Log mel spectrogram.

Return type:

np.array, [n_mels, T_mels]

magnitude_spectrum(n_fft_seconds=0.04, hop_length_seconds=0.01)

Compute the STFT of self.waveform. This is used for further spectral analysis.

Parameters:
  • n_fft_seconds (float) – Length of the FFT window in seconds.
  • hop_length_seconds (float) – How much the window shifts for every timestep, in seconds.
Returns:

The magnitude spectrogram

Return type:

np.array, [n_fft / 2 + 1, T / hop_length]

bark_spectrogram(n_fft_seconds=0.04, hop_length_seconds=0.01)

Compute the magnitude spectrum of self.waveform and arrange the frequency bins in the Bark scale.
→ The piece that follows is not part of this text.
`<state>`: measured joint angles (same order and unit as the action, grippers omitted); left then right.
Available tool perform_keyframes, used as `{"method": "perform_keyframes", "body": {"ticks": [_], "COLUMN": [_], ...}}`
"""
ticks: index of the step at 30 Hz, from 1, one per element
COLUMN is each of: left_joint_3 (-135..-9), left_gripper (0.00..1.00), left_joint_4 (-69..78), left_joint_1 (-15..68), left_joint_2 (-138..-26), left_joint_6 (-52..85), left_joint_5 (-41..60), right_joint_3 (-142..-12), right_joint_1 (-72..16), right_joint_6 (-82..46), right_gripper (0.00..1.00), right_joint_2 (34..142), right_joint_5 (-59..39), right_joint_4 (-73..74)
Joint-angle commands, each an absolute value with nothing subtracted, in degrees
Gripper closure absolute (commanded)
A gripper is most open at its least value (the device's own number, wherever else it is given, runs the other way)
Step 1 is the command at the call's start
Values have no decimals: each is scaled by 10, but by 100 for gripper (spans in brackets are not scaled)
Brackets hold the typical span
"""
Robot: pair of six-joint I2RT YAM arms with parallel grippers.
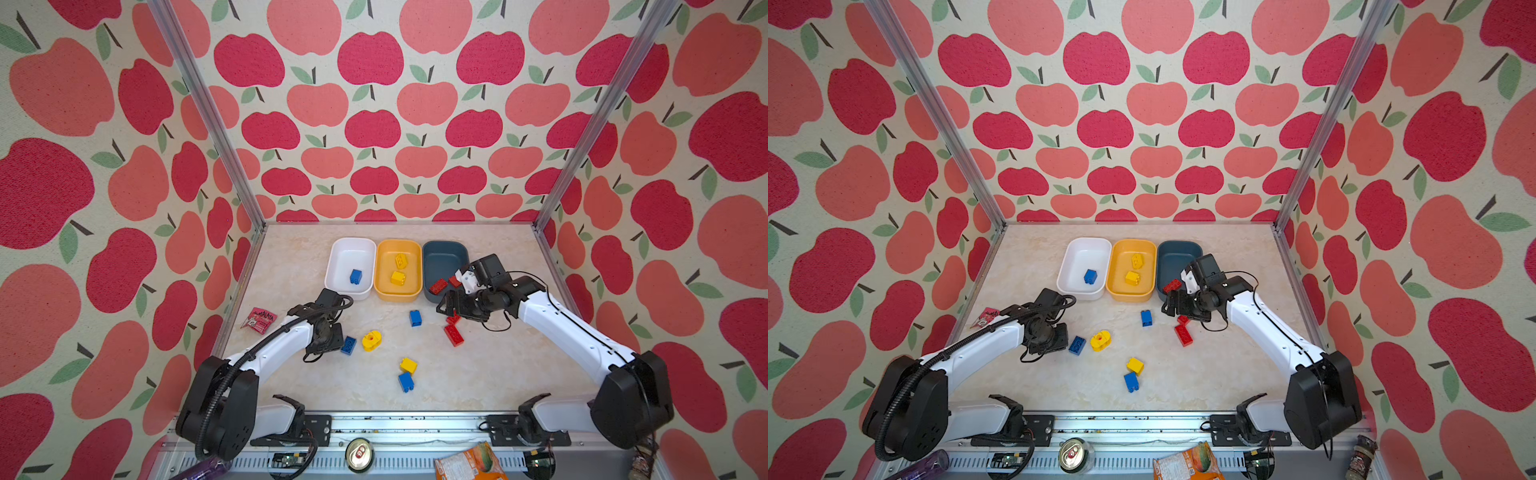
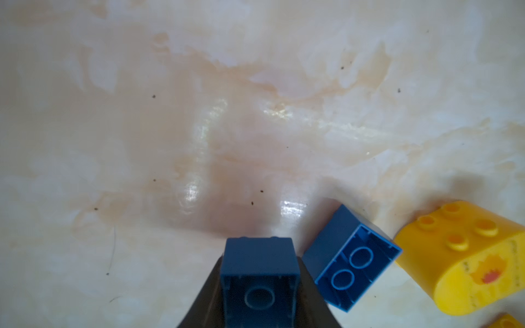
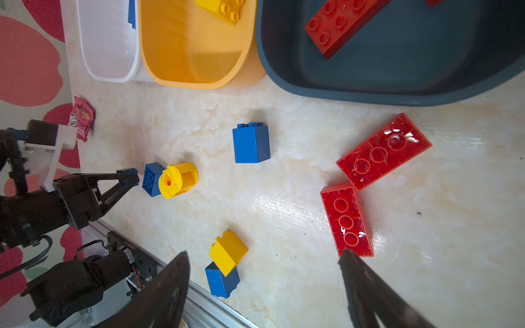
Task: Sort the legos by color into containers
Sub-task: 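Grasp the dark blue square brick with the left gripper and lift it, then carry the dark blue square brick into the white container and release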
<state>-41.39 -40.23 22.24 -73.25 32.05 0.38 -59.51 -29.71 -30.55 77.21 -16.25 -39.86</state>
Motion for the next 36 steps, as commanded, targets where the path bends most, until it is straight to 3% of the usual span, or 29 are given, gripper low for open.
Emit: {"method": "perform_keyframes", "body": {"ticks": [1,7,16,30,33,36], "left_joint_3": [-463,-558,-714,-841,-846,-849], "left_gripper": [73,74,75,75,71,58], "left_joint_4": [-423,-395,-339,-317,-319,-318], "left_joint_1": [219,212,185,150,150,151], "left_joint_2": [-713,-746,-891,-1096,-1114,-1120], "left_joint_6": [320,278,195,162,167,171], "left_joint_5": [-21,-47,-52,-11,-13,-12], "right_joint_3": [-581,-576,-565,-576,-576,-576], "right_joint_1": [-294,-294,-298,-303,-303,-304], "right_joint_6": [-316,-318,-327,-326,-326,-325], "right_gripper": [14,14,14,14,14,14], "right_joint_2": [758,757,754,756,750,745], "right_joint_5": [-168,-172,-181,-169,-164,-162], "right_joint_4": [-400,-393,-369,-373,-379,-386]}}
See https://en.wikipedia.org/wiki/Bark_scale

Parameters:
  • n_fft_seconds (float) – Length of the FFT window in seconds.
  • hop_length_seconds (float) – How much the window shifts for every timestep, in seconds.
Returns:

The Bark spectrogram

Return type:

np.array, [n_bark_bands, T / hop_length]

morlet_cwt(widths=None)

Compute the Morlet Continuous Wavelet Transform of self.waveform. Note that this method returns a large matrix. Shown relevant in Vasquez-Correa et Al, 2016.

Parameters:
  • wavelet (str) – Wavelet to use. Currently only support “morlet”.
  • widhts (None or list) – If None, uses default of 32 evenly spaced widths as [i * sample_rate / 500 for i in range(1, 33)]
Returns:

The continuous wavelet transform

Return type:

np.array, [len(widths), T]

chroma_stft(n_fft_seconds=0.04, hop_length_seconds=0.01, n_chroma=12)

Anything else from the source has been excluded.